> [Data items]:

------------

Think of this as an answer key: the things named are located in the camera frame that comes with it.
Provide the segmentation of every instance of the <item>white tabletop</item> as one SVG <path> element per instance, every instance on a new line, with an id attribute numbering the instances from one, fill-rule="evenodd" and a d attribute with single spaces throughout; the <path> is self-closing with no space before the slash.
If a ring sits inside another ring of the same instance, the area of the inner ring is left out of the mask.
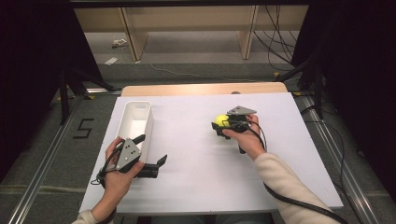
<path id="1" fill-rule="evenodd" d="M 119 97 L 107 127 L 95 179 L 105 150 L 116 137 L 124 106 L 151 103 L 154 125 L 148 162 L 168 155 L 158 178 L 134 179 L 118 213 L 130 215 L 211 214 L 271 211 L 252 160 L 234 140 L 216 135 L 211 122 L 241 105 L 257 110 L 268 151 L 277 154 L 319 198 L 332 208 L 343 206 L 290 93 L 204 96 Z M 89 184 L 80 211 L 92 209 L 103 188 Z"/>

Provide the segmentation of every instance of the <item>hand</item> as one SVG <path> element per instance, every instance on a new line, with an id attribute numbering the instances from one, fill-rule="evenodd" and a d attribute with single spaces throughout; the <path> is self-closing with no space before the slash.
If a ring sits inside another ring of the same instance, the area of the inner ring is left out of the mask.
<path id="1" fill-rule="evenodd" d="M 121 138 L 117 137 L 106 150 L 106 160 L 121 142 Z M 114 156 L 109 162 L 115 164 L 118 155 Z M 117 207 L 123 196 L 128 192 L 134 177 L 139 174 L 145 163 L 138 161 L 128 173 L 120 173 L 118 171 L 108 172 L 105 177 L 105 194 L 101 201 L 92 209 L 92 215 L 97 221 L 103 221 Z"/>
<path id="2" fill-rule="evenodd" d="M 256 115 L 247 115 L 247 121 L 249 121 L 251 124 L 250 128 L 254 132 L 260 134 L 260 128 L 257 125 L 259 124 L 259 118 Z M 256 160 L 260 154 L 265 153 L 260 139 L 250 130 L 247 130 L 243 133 L 236 133 L 230 129 L 223 129 L 222 132 L 225 135 L 235 139 L 239 146 L 244 149 L 249 157 L 253 160 Z"/>

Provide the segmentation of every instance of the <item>sleeve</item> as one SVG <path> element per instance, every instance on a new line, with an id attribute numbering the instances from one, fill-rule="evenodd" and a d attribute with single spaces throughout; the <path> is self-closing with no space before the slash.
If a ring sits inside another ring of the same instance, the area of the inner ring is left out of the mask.
<path id="1" fill-rule="evenodd" d="M 294 200 L 331 209 L 283 162 L 277 155 L 263 153 L 254 161 L 259 176 L 263 182 L 276 193 Z M 283 203 L 276 199 L 276 206 L 286 223 L 338 223 L 330 217 L 300 206 Z"/>
<path id="2" fill-rule="evenodd" d="M 98 221 L 93 217 L 91 210 L 86 210 L 78 214 L 77 220 L 72 224 L 94 224 Z"/>

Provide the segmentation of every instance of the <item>yellow ball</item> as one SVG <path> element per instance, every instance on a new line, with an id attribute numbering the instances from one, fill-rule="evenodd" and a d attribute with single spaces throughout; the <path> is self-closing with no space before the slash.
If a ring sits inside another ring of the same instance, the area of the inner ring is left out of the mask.
<path id="1" fill-rule="evenodd" d="M 230 123 L 227 120 L 227 115 L 218 115 L 215 119 L 215 124 L 219 125 L 219 127 L 230 127 Z"/>

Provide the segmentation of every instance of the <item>white container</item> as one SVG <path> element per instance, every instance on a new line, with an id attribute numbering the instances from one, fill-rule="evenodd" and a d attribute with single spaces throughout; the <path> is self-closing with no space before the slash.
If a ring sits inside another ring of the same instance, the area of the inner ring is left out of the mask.
<path id="1" fill-rule="evenodd" d="M 142 153 L 139 160 L 147 162 L 152 126 L 151 103 L 147 101 L 131 101 L 124 107 L 116 137 L 134 139 L 140 134 L 145 134 L 145 141 L 138 144 L 137 147 Z"/>

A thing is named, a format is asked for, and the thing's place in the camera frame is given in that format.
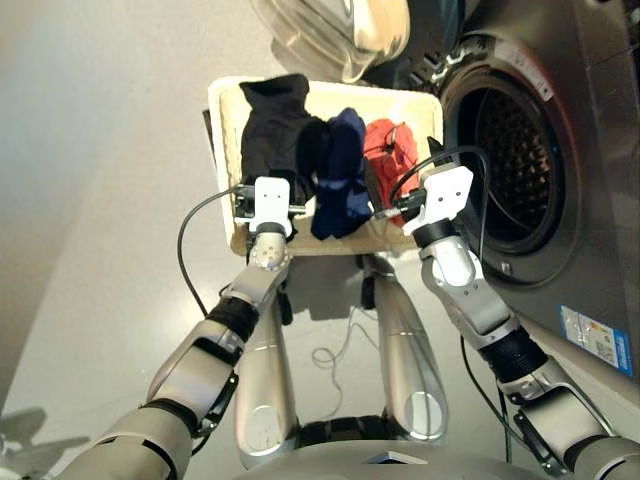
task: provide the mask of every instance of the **navy blue cloth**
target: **navy blue cloth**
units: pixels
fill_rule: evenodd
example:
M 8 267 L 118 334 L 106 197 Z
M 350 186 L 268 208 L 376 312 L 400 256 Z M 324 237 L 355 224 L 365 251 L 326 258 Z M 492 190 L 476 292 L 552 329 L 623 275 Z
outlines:
M 329 151 L 316 167 L 317 204 L 311 222 L 311 233 L 318 240 L 349 235 L 371 217 L 362 155 L 366 126 L 352 108 L 328 125 Z

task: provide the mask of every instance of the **laundry basket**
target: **laundry basket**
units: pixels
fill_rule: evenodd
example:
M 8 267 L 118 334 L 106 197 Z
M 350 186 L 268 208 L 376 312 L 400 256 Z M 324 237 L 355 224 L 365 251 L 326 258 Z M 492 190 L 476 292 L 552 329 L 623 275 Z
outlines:
M 240 145 L 251 107 L 239 84 L 257 80 L 261 79 L 225 77 L 209 87 L 214 166 L 221 191 L 242 179 Z M 429 156 L 428 136 L 442 140 L 442 107 L 433 95 L 309 82 L 305 108 L 311 115 L 328 120 L 346 107 L 354 108 L 365 124 L 380 118 L 388 118 L 396 124 L 406 123 L 416 140 L 419 159 Z M 234 221 L 233 199 L 227 196 L 221 200 L 227 244 L 234 253 L 246 255 L 248 227 Z M 405 237 L 400 228 L 388 220 L 373 218 L 351 235 L 318 240 L 311 234 L 314 207 L 315 198 L 312 198 L 307 202 L 307 213 L 293 220 L 298 233 L 288 244 L 292 255 L 355 255 L 415 248 L 413 238 Z

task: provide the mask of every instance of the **gray floor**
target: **gray floor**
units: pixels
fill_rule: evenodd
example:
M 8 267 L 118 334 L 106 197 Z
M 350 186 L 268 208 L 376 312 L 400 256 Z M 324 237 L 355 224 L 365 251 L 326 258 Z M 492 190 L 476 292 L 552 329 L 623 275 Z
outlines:
M 14 467 L 55 473 L 144 399 L 155 369 L 200 319 L 178 272 L 175 237 L 189 208 L 216 190 L 201 116 L 207 86 L 282 70 L 244 0 L 23 3 L 31 8 L 0 1 L 5 27 L 17 27 L 0 28 L 0 45 L 9 46 L 0 49 L 0 429 L 12 449 L 24 447 Z M 243 265 L 222 228 L 212 206 L 185 243 L 209 305 Z M 341 262 L 323 265 L 346 281 L 350 267 Z M 395 264 L 445 379 L 447 442 L 501 458 L 502 432 L 466 379 L 457 332 L 425 293 L 414 257 Z M 310 353 L 342 343 L 357 277 L 337 302 L 314 284 L 318 265 L 305 268 L 308 285 L 299 287 L 285 335 L 298 412 L 309 421 L 336 405 L 329 372 Z M 356 318 L 375 338 L 375 322 Z M 380 412 L 378 371 L 377 352 L 356 332 L 338 370 L 339 415 Z M 620 423 L 629 412 L 618 409 Z M 231 418 L 187 478 L 242 471 Z M 517 447 L 516 458 L 537 468 Z

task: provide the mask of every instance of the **washing machine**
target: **washing machine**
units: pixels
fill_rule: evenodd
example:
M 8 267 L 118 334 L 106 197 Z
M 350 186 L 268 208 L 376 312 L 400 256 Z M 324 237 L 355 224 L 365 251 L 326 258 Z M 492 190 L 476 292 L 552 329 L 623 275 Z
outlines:
M 327 1 L 331 15 L 296 3 L 312 11 L 288 18 L 296 41 L 310 32 L 307 50 L 273 29 L 283 64 L 437 95 L 445 147 L 478 145 L 490 159 L 493 285 L 520 315 L 640 378 L 638 1 L 410 0 L 377 37 L 375 8 L 355 15 L 363 2 Z M 459 160 L 481 177 L 474 158 Z M 481 189 L 459 219 L 473 248 Z

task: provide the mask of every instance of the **black cable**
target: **black cable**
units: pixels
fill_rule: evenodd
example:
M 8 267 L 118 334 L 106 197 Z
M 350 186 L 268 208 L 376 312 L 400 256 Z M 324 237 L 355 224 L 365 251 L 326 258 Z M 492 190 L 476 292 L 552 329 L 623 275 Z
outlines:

------------

> [YOUR OBJECTIVE]:
Output each line exactly, from the first line of the data down to the line that contains "the <item>white tabletop</item>", both included.

> [RESULT FOR THIS EXERCISE]:
Think of this as an answer key: the things named are located in the camera frame that comes with it.
Provide the segmentation of every instance of the <item>white tabletop</item> as one SVG <path> element per instance, every instance on a new line, with an id attribute numbering the instances from one, fill-rule="evenodd" and a d attribute with single spaces throughout; the <path> is self-closing with no space before the slash.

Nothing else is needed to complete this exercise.